Pages
▼
Monday, 26 July 2010
Review: Dark Life by Kate Falls
Ty has lived under the ocean for his entire life. Following global warming and the rise of the seas, his family joined an underwater community in hopes of living in the new frontier of the ocean floor. But When Ty meets Gemma, a girl from "topside", who is searching the seas for her brother, she quickly makes his life very complicated. Together Ty and Gemma face dangerous sea creatures and venture into the frontier town's rough underworld as they search for her missing brother. But the deeper they dig, the more attention they attract, and soon Ty and Gemma find themselves being hunted by a gang of outlaws who roam the underwater territories causing havoc, and who seem to have eerie abilities. But Ty has a secret of his own, living underwater for his entire life has meant he has also developed a "special" power. Can he keep it a secret from Gemma and his family or is it time for him to finally tell everyone the truth?

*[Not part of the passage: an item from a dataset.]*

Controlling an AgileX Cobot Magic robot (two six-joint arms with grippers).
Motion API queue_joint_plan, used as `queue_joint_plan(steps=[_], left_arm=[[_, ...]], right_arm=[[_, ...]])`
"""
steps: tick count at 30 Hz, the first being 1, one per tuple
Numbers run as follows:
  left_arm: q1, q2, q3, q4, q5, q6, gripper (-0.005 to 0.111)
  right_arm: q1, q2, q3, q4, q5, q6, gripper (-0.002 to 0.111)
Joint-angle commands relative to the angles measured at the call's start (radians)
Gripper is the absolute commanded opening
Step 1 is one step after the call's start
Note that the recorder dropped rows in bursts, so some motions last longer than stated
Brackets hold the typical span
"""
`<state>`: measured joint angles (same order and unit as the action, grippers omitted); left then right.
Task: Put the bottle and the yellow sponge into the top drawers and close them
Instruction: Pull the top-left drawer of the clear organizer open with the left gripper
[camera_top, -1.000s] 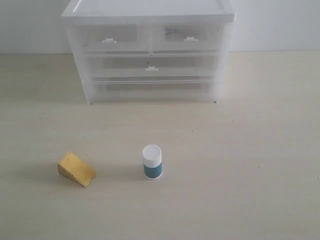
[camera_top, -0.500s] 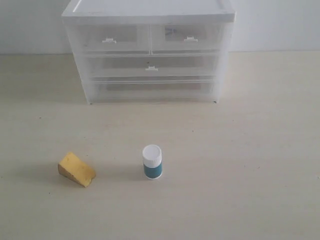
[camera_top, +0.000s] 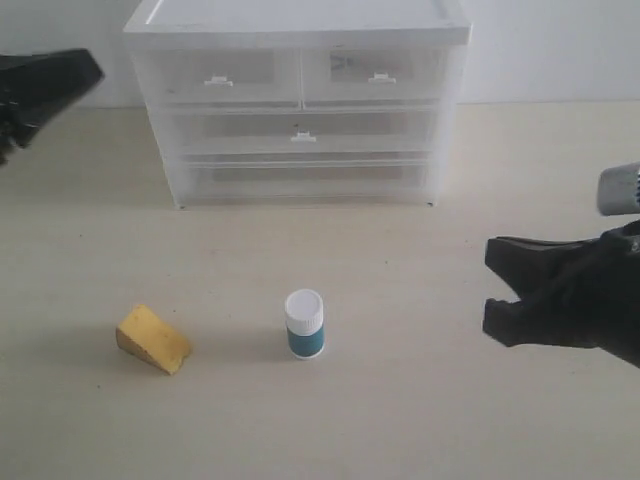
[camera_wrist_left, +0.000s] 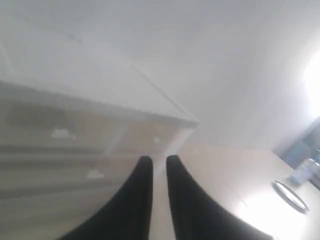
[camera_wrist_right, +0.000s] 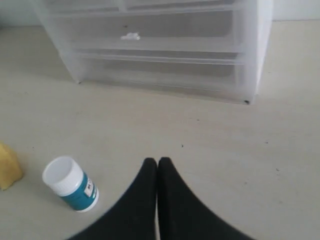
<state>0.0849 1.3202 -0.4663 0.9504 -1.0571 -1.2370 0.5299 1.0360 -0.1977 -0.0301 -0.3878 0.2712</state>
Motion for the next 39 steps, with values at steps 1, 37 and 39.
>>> queue_joint_plan(steps=[1,37,39], left_arm=[[-0.099,0.292,-0.146,0.004,-0.052,-0.074,0.037],[-0.148,0.439,-0.030,-0.017,-0.164,-0.140,0.004],[-0.148,0.439,-0.030,-0.001,-0.164,-0.120,0.006]], right_arm=[[0.038,0.108,-0.007,-0.012,-0.126,-0.055,0.000],[0.038,0.129,-0.007,-0.012,-0.145,-0.088,0.000],[0.038,0.129,-0.007,-0.012,-0.145,-0.088,0.000]])
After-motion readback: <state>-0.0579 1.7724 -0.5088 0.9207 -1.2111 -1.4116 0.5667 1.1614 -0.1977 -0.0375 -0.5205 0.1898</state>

I was sent this book months ago as it was originally scheduled for a May release. However, the publication date was pushed back to 5th August, and as I had so many other books to review at the time I decided to put my review for Dark Life on hold. Now we are less than two weeks away from its official release date, and copies are already available on Amazon I feel it is time to tell the world how much I enjoyed this book - it should definitely be on your holiday reading list this summer.
It often amazes me how an author can pull in a reader with just a handful of words in an opening paragraph, making that reader want to continue reading more than anything else at that moment in time. Kat Falls pulls this off with remarkable ease, especially considering this is her debut novel:
"I peered into the deep-sea canyon, hoping to spot a toppled skyscraper. Maybe even the Statue of Liberty. But there was no sign of the old East Coast, just a sheer drop into darkness."
And she has not been let down by the designer of the book's cover. If any book was going to shout "Buy me!" from a book store shelf this summer it is going to be this one.
Dark Life is set in the future, when the oceans have risen due to global warming. Land is now at a premium with the majority of the world's population living in tightly packed high rise towers, and people only venture out smothered in super-high factor sunblock in order to stop their skin from being stripped away by the extremely high levels of UV radiation that now bombard the planet. In an attempt to forge a better life a small number of brave individuals and fmailies have set up homesteads on the sea beds, staking claims to land just as the pioneers of the Old West did one hundred and fifty years ago. In fact, the parallels with the Old West do not stop there. Imagine all those classic Westerns that are repeated on TV ad infinitum, but in a future setting, where the farms are underwater, the crops farmed include plankton and kelp, and outlaws travel in submarines instead of on horseback. Ms Falls has taken a period in american history that we all know so well from decades of Hollywood movies, and has used this as the basis for her creation of a fully realised and fascinating future world.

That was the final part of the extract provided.